He's fond of the clipping, not only because he does spend so much time advocating for women's athletics, but also because the more people notice, the more change he can he can facilitate.
 
He often gets upset, frustrated even, at how women's athletics are treated. Like when newspaper prints the Robert Morris men's team is playing, but doesn't mention the women. Or when ESPN only runs the women's top 25 scores, but all of the men's.
 
"How are women's sports supposed to grow?" he asked from his office chair, surrounded by trophies and memorabilia from his 13 years coaching Colonials basketball. Above him, on the wall, hung a portrait of his mother.
 
Buscaglia hates when someone tells him, "That's the way it is." He doesn't want to hear that's just how society works, and he's not interested in accepting things how they are. Not when it comes to his life's work. Not when it comes to women's sports.
 
Now in his final season at Robert Morris, Buscaglia has been a woman's basketball coach for37 years, never making the switch to the men's side. He has no interest. He was raised by two women — his mother and his grandmother — and he believes coaching women is his calling.
 
He's made it his mission to spread the word.
 
"I really like the underdog. I like the challenge behind it," he said. "More importantly, I have a very big respect. ... My mother taught me that respect is a very important thing. I just feel that any group in our country who has had to earn everything they have deserves respect, and I think women could be in that category, especially women in sports.
 
"They had to earn all this respect that they have. When I first started out, women didn't have that. They were stereotyped as non­athletic and boys played sports. I even say today, the old­school people think of basketball as the men's basketball team. They don't think of it as the women's basketball team."
 
Buscaglia started working in women's sports in 1977. He's devoted to it. It's been rooted in him since birth.
 
His grandmother was an immigrant from Sicily, and her husband died when she was 21 soon after they arrived in the United States. She had four children to raise. One of those children was Buscaglia's mother, whose husband died when she was 46 and Buscaglia was 8. She raised three children with no life insurance and an eighth­grade education.
 
"I saw the passion that they had and they work ethic that they had," Buscaglia said, "and they were women.
 
"He sees a similar passion in the women he coaches, and that's why he won't stop demanding for them to receive the recognition and respect he believes they deserve. It doesn't stop at basketball, either. He's just as committed to rallying for Robert Morris' other women's programs.
 
"I tell my players all the time, as a woman you have to fight harder for things," Buscaglia said. "Things are changing. Women are CEOs, women are coming up.

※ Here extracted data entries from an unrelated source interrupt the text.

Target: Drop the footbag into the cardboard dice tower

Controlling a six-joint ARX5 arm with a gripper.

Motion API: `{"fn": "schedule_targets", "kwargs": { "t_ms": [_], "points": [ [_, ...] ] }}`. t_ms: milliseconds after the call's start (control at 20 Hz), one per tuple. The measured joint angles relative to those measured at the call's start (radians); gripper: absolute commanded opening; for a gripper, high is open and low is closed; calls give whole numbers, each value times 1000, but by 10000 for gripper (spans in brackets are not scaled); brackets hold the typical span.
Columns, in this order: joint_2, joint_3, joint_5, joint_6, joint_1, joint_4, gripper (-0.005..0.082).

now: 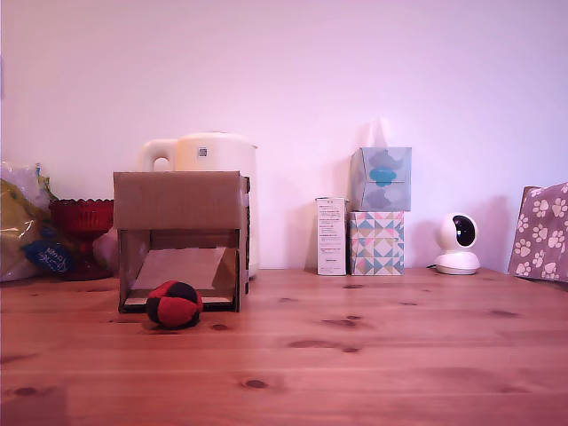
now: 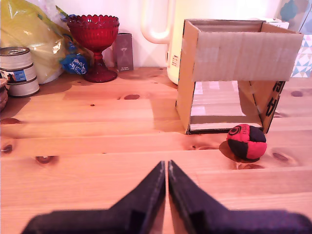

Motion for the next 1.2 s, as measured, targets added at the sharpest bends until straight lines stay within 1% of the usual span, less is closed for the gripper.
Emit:
{"fn": "schedule_targets", "kwargs": {
  "t_ms": [450,600,800,850,900,950,1000,1050,1200],
  "points": [
    [0,0,1,-1,0,0,-24],
    [0,-1,74,-3,0,47,-24],
    [0,18,138,-9,-1,60,-24],
    [0,26,152,-21,-6,75,-24],
    [0,30,165,-43,-13,101,-24],
    [0,36,186,-76,-24,113,-24],
    [0,40,200,-90,-37,115,-24],
    [0,44,211,-99,-48,115,-24],
    [35,71,231,-102,-76,113,-24]
  ]
}}
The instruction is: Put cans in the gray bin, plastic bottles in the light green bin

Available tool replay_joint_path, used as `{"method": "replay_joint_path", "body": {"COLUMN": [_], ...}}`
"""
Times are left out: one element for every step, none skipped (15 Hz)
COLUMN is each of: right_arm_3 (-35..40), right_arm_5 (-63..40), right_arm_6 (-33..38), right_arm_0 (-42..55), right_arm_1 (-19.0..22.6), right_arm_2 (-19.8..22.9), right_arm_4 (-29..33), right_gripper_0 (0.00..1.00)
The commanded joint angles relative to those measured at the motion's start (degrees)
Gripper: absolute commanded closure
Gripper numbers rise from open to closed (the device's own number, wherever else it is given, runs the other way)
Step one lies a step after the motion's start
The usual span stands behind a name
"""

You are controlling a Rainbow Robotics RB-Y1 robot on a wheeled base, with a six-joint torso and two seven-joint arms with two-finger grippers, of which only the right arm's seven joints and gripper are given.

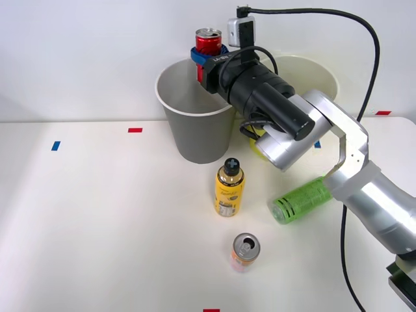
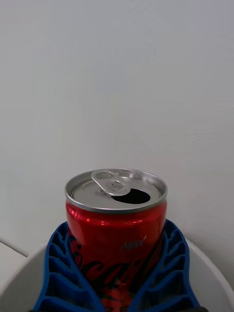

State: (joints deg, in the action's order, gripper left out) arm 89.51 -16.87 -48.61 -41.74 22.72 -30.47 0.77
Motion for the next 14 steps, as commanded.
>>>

But they still have challenges ahead of them. We need to make this a total world, not a men's world. It's that challenge that makes my adrenaline flow."
 
"When he became women's coach, he really fell in love with what it represented," said son Charlie Buscaglia, Robert Morris' associate head coach who will take over as head coach next season. "What it represents is women going out there working equally as hard as the men's side and fighting for them to get the recognition and the credit for how hard they work."
 
Buscaglia completely rejuvenated the Robert Morris women's basketball program when he arrived before the 2003­04 season. The Colonials hadn't been to a tournament since 1988­89, and he inherited a team that went 1­26 the year before.
 
His first season, Robert Morris finished 3­24. Just one year later, he led the 2004­05 team to a20­10 mark, the third biggest turnaround in Division I history. Since then, he's taken the Colonials to six national tournaments, including three NCAA Tournaments.
 
But while the success on the court has been impressive, Buscaglia also wants to leave a mark as a champion for women's athletics. He pushes for media coverage, for female athletics to get attention for their accomplishments, for equal promotion.
 
It's not something he plans to stop, either, when he retires after this season. He still plans to campaign for recognition, and athletic director Craig Coleman wouldn't expect anything less.
 
"I frankly expect him to continue that from beyond the grave," Coleman said with a laugh. "I feel like we could have a seance and he would appear."
 
Coleman, who also coaches the softball team, said he doesn't think anyone — not even Buscaglia's own players or other Robert Morris women's teams — understand just how hard Buscaglia works to promote them.
 
"He is tireless in his efforts to not just get his own program the attention it deserves, but all of our women's sports," Coleman said. "It's something that's been a lifelong passion of his. He's there everyday with these young women and they work just as hard as the men and they go through all the same trials and tribulations as the men.
 
"He cares an awful lot about them and it breaks his heart when 2,000 people show up to watch the men play and 200 people show up to watch the women play. He is always advocating for doing more for the women, trying to come up with new marketing ideas to get people to the games."
 
Buscaglia has seen progress. Not as much as he'd like, but progress nonetheless. Women's sports and men's sports are more equal now in resources and funding than when he started, and he commended Robert Morris in particular for what the university does for women's athletic financially.
 
Still, there's work to be done. It can't just be the people working in athletics striving to make a change, he said, it has to be the community and the fans and other university employees. It's about altering the culture of the country as a whole, to build a consciousness for the value of women's sports that wasn't there before.
 
"The fact that I know that my coach has my back means everything," said senior Ashley Ravelli. "If he's out there talking to people, I know he'll talk good about us. I know he doesn't complain that he's coaching women. He loves that he's coaching women. He supports us. It means everything.
 
"You can't ask for more than knowing that your coach has your back. He's there to tell you you're good enough to do this. You're not a guy, but you're good enough to do this."
 
Objectively, Buscaglia understands why men's sports are more of a draw, but he wants fans to look at sports, particularly college sports, in a different way. In many ways, female athletes personify what student­athletes are supposed to be, he said, and it's time for everyone else to pay attention.
 
"I think we in society look at everything from an entertainment value," he said. "Men entertain us more. They dunk. They run faster. That's just the truth, they do. But I think we should foster the complete picture of what college athletics is about.
 
"It's not just about entertainment. It's about young people, men or women, who are representing their school. I'm going to a game to see a student­athlete, a true student­athlete, a kid who gets good grades, is a good kid. Get excited about who you are supporting."